*** Record extracts Section Begins ***

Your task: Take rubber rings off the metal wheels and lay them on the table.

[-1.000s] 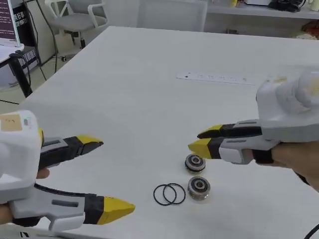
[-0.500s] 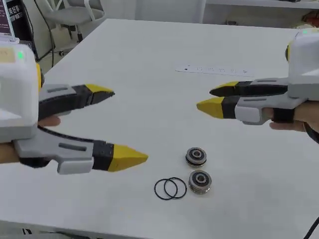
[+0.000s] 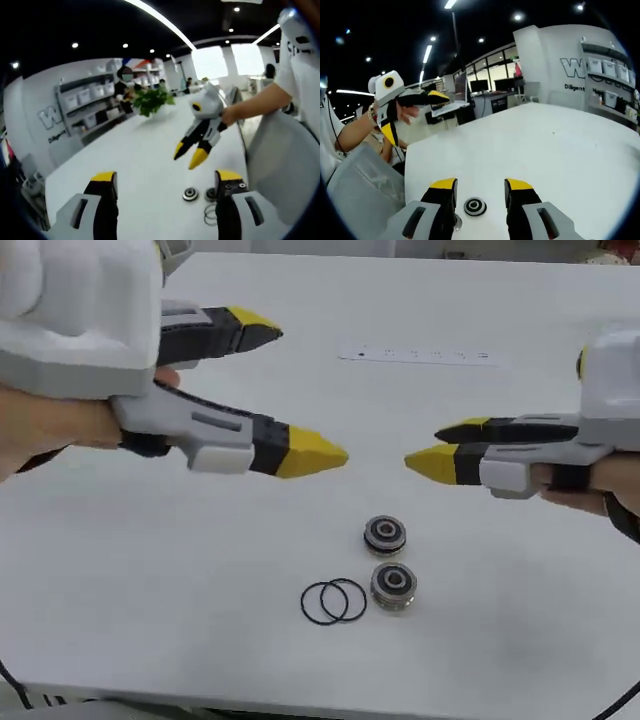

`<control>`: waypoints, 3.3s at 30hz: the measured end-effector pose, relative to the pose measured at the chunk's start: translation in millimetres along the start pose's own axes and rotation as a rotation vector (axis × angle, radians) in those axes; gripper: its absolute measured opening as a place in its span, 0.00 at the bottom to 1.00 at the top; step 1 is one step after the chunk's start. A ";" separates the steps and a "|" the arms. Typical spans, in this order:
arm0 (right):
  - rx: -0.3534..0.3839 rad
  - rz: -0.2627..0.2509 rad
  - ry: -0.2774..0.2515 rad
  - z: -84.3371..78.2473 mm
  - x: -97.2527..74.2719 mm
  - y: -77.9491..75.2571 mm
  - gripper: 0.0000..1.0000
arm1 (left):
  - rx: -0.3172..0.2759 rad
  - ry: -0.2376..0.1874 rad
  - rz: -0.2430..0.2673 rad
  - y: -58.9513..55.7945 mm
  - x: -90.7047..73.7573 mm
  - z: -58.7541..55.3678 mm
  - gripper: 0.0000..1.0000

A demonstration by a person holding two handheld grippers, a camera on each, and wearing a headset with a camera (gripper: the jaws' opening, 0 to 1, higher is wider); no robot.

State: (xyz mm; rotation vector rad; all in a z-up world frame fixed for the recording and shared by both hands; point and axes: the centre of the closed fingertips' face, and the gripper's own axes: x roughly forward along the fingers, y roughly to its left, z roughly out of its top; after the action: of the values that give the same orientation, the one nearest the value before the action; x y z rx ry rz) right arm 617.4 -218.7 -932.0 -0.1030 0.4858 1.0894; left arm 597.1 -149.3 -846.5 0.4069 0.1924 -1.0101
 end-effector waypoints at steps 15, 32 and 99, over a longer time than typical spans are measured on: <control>0.023 -0.001 0.111 -44.0 12.5 -8.8 0.31 | -0.022 0.036 -0.052 -18.7 68.3 -42.6 0.67; -0.029 0.014 0.200 -71.2 21.0 -0.6 0.26 | -0.119 0.108 0.003 -34.9 96.6 -95.5 0.47; -0.109 0.029 0.245 -85.5 31.6 8.9 0.02 | -0.199 0.179 -0.049 -59.2 103.7 -119.0 0.14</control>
State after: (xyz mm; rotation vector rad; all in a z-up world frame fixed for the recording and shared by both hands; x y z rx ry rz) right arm 593.3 -215.4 -1020.3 -0.3292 0.6490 1.1376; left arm 604.4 -208.3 -1004.3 0.3117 0.4623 -0.9919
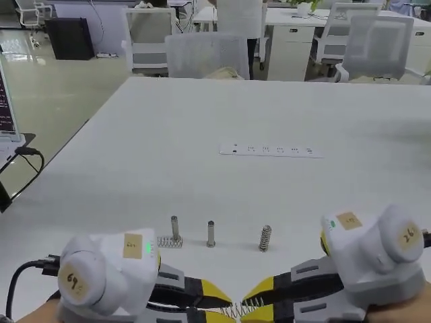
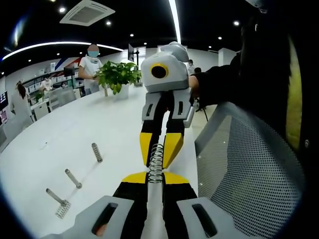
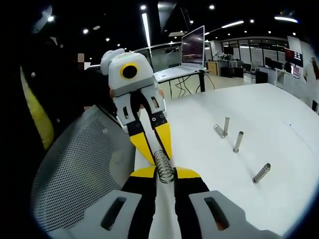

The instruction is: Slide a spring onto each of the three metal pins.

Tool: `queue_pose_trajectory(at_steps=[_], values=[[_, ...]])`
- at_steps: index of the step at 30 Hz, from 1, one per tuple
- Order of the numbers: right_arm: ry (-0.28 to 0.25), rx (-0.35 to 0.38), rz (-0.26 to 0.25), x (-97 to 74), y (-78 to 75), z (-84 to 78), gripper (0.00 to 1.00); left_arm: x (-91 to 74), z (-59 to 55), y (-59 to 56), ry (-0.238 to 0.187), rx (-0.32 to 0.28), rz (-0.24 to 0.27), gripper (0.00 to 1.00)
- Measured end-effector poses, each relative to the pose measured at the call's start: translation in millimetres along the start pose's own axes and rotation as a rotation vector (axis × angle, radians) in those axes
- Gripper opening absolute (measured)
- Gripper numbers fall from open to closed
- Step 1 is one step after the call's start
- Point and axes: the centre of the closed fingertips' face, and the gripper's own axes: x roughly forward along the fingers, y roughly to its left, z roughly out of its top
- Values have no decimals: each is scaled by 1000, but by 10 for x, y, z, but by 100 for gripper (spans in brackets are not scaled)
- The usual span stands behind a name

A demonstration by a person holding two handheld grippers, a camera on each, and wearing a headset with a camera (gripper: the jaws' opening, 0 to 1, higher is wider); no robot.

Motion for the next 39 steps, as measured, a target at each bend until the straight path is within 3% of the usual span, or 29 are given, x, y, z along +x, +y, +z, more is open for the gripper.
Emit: queue_pose_trajectory(at_steps=[13,26,33,39], values=[[76,-38,0,-18,4,96,8,11,12,26,-18,-13,8,2],[266,-152,12,-41,-7,166,8,43,52,62,-38,-17,19,2],[394,-228,32,-45,-12,192,8,69,74,68,-45,-19,25,2],[468,-261,48,-40,-19,213,8,66,95,87,-53,-16,34,2]])
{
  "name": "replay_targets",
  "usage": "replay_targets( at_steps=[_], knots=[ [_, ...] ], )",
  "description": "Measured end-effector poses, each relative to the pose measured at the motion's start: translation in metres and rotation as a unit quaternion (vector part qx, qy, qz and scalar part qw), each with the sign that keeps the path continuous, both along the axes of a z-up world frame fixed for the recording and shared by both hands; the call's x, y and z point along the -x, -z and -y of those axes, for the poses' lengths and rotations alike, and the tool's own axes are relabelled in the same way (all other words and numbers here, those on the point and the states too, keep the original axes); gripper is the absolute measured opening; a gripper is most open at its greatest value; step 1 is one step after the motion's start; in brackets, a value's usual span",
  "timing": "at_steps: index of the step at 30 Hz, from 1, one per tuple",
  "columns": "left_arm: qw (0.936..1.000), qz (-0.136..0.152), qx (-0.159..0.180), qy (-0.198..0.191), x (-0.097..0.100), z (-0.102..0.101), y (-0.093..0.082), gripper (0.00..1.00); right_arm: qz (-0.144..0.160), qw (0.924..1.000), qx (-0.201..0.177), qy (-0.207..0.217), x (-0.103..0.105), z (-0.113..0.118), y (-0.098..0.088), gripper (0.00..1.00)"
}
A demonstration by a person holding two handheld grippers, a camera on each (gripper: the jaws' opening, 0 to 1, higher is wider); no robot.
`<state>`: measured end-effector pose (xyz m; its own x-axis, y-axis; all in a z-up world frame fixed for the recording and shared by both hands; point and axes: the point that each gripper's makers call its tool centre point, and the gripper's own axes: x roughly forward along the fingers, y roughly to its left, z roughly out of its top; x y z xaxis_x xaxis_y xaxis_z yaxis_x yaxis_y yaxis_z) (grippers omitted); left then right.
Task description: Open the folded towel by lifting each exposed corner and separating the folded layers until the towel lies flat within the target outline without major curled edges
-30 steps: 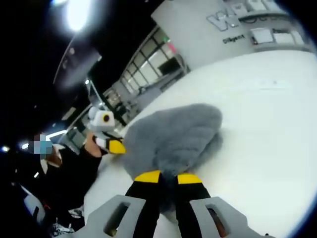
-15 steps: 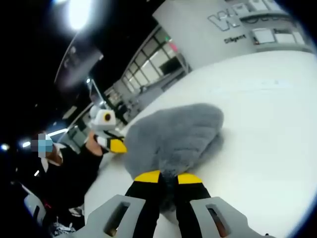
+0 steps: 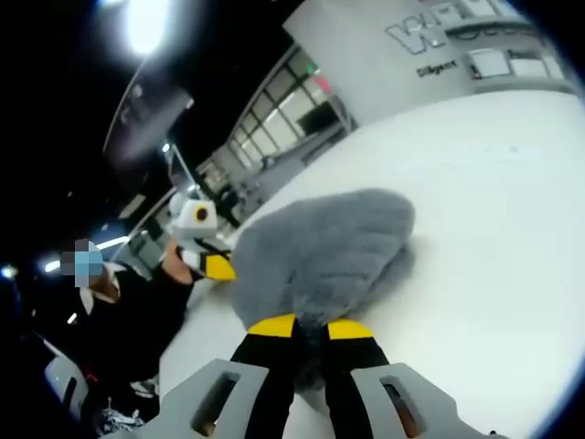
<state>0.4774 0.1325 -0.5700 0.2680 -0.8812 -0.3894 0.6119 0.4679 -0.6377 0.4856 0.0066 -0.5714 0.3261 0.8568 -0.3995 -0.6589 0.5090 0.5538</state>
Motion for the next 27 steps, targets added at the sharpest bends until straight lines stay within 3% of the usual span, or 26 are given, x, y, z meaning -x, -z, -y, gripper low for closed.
replay_targets(
  at_steps=[27],
  knots=[
    [0.9998,-0.011,0.001,0.018,0.0016,-0.0045,-0.0003,0.03,-0.011,0.9999,0.002,-0.006,0.0048,-0.0005,0.0014,0.05]
  ],
)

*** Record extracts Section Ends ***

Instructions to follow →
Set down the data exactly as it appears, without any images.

Answer for this exercise →
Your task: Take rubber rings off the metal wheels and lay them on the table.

[-1.000s] 
[-0.500s] 
[+0.000s] 

`<control>`: waypoints, 3.3s at 30hz: the measured end-effector pose, relative to the pose measured at the chunk's start: translation in millimetres along the start pose's own axes and rotation as a rotation vector (axis × angle, radians) in those axes; gripper: its absolute measured opening as a place in its span, 0.00 at the bottom to 1.00 at the top; step 1 is one step after the chunk's start. A ";" separates the steps and a "|" the arms. Typical spans, in this order:
arm0 (right):
  - rx: -0.3534..0.3839 rad
  - rz: -0.2627..0.2509 rad
  - ry: -0.2774..0.2515 rad
  - z: -84.3371..78.2473 mm
  - x: -97.2527..74.2719 mm
  - y: -77.9491..75.2571 mm
  - gripper: 0.0000..1.0000
arm1 (left):
  - rx: -0.3172..0.2759 rad
  - ry: -0.2376..0.1874 rad
  - rz: -0.2430..0.2673 rad
  - y: -58.9513..55.7945 mm
  - x: -90.7047..73.7573 mm
  - z: -58.7541..55.3678 mm
  - gripper: 0.0000..1.0000

A demonstration by a person holding two handheld grippers, a camera on each, and wearing a headset with a camera (gripper: the jaws' opening, 0 to 1, higher is wider); no robot.

State: (xyz mm; rotation vector rad; all in a z-up world frame fixed for the recording and shared by both hands; point and axes: the centre of the closed fingertips' face, and the gripper's own axes: x roughly forward along the fingers, y roughly to its left, z roughly out of its top; after the action: of the values that give the same orientation, the one nearest the value before the action; x y z rx ry rz) right arm 617.4 -218.7 -932.0 -0.1030 0.4858 1.0894; left arm 597.1 -149.3 -846.5 0.4069 0.1924 -1.0101
 end-effector waypoints at steps 15, 32 and 99, over a longer time than typical spans are measured on: <control>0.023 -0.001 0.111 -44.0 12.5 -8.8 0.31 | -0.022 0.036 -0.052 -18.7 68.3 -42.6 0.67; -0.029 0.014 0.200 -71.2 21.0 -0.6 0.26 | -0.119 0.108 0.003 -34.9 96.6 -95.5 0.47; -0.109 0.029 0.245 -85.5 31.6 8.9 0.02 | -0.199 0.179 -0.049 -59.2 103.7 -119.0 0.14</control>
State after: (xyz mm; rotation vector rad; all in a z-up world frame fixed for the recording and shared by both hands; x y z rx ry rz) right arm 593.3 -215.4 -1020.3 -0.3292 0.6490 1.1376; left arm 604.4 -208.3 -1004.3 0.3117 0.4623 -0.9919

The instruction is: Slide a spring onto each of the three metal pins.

Tool: `queue_pose_trajectory(at_steps=[_], values=[[_, ...]])`
- at_steps: index of the step at 30 Hz, from 1, one per tuple
- Order of the numbers: right_arm: ry (-0.28 to 0.25), rx (-0.35 to 0.38), rz (-0.26 to 0.25), x (-97 to 74), y (-78 to 75), z (-84 to 78), gripper (0.00 to 1.00); left_arm: x (-91 to 74), z (-59 to 55), y (-59 to 56), ry (-0.238 to 0.187), rx (-0.32 to 0.28), rz (-0.24 to 0.27), gripper (0.00 to 1.00)
- Measured end-effector poses, each relative to the pose measured at the call's start: translation in millimetres along the start pose's own axes and rotation as a rotation vector (axis × angle, radians) in those axes
- Gripper opening absolute (measured)
- Gripper numbers fall from open to closed
- Step 1 is one step after the call's start
- Point and axes: the centre of the closed fingertips' face, and the gripper's own axes: x roughly forward along the fingers, y roughly to its left, z roughly out of its top
- Values have no decimals: each is scaled by 1000, but by 10 for x, y, z, but by 100 for gripper (spans in brackets are not scaled)
- The usual span stands behind a name

A demonstration by a person holding two handheld grippers, a camera on each, and wearing a headset with a camera (gripper: the jaws' opening, 0 to 1, higher is wider); no robot.

Motion for the next 39 steps, as measured, a target at each bend until the straight path is within 3% of the usual span, or 29 are given, x, y, z along +x, +y, +z, more is open for the gripper.
Emit: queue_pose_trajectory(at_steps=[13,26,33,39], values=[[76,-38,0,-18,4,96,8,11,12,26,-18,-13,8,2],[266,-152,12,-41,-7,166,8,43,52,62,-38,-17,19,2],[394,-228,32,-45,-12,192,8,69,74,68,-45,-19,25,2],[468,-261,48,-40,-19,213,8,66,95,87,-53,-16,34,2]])
{
  "name": "replay_targets",
  "usage": "replay_targets( at_steps=[_], knots=[ [_, ...] ], )",
  "description": "Measured end-effector poses, each relative to the pose measured at the motion's start: translation in metres and rotation as a unit quaternion (vector part qx, qy, qz and scalar part qw), each with the sign that keeps the path continuous, both along the axes of a z-up world frame fixed for the recording and shared by both hands; the call's x, y and z point along the -x, -z and -y of those axes, for the poses' lengths and rotations alike, and the tool's own axes are relabelled in the same way (all other words and numbers here, those on the point and the states too, keep the original axes); gripper is the absolute measured opening; a gripper is most open at its greatest value; step 1 is one step after the motion's start; in brackets, a value's usual span",
  "timing": "at_steps: index of the step at 30 Hz, from 1, one per tuple",
  "columns": "left_arm: qw (0.936..1.000), qz (-0.136..0.152), qx (-0.159..0.180), qy (-0.198..0.191), x (-0.097..0.100), z (-0.102..0.101), y (-0.093..0.082), gripper (0.00..1.00); right_arm: qz (-0.144..0.160), qw (0.924..1.000), qx (-0.201..0.177), qy (-0.207..0.217), x (-0.103..0.105), z (-0.113..0.118), y (-0.098..0.088), gripper (0.00..1.00)"
}
A demonstration by a person holding two handheld grippers, a camera on each (gripper: the jaws' opening, 0 to 1, higher is wider); no robot.
`<state>`: measured end-effector pose (xyz m; its own x-axis, y-axis; all in a z-up world frame fixed for the recording and shared by both hands; point and axes: the point that each gripper's makers call its tool centre point, and the gripper's own axes: x roughly forward along the fingers, y roughly to its left, z roughly out of its top; x y z xaxis_x xaxis_y xaxis_z yaxis_x yaxis_y yaxis_z) (grippers omitted); left then right.
Task description: Open the folded towel by lifting each exposed corner and separating the folded layers until the towel lies flat within the target outline without major curled edges
-30 steps: 
-15 steps: 
+0 steps: 
<state>0.4774 0.1325 -0.5700 0.2680 -0.8812 -0.3894 0.6119 0.4679 -0.6377 0.4856 0.0066 -0.5714 0.3261 0.8568 -0.3995 -0.6589 0.5090 0.5538</state>
Motion for the next 27 steps, targets added at the sharpest bends until straight lines stay within 3% of the usual span, or 26 are given, x, y, z meaning -x, -z, -y, gripper low for closed.
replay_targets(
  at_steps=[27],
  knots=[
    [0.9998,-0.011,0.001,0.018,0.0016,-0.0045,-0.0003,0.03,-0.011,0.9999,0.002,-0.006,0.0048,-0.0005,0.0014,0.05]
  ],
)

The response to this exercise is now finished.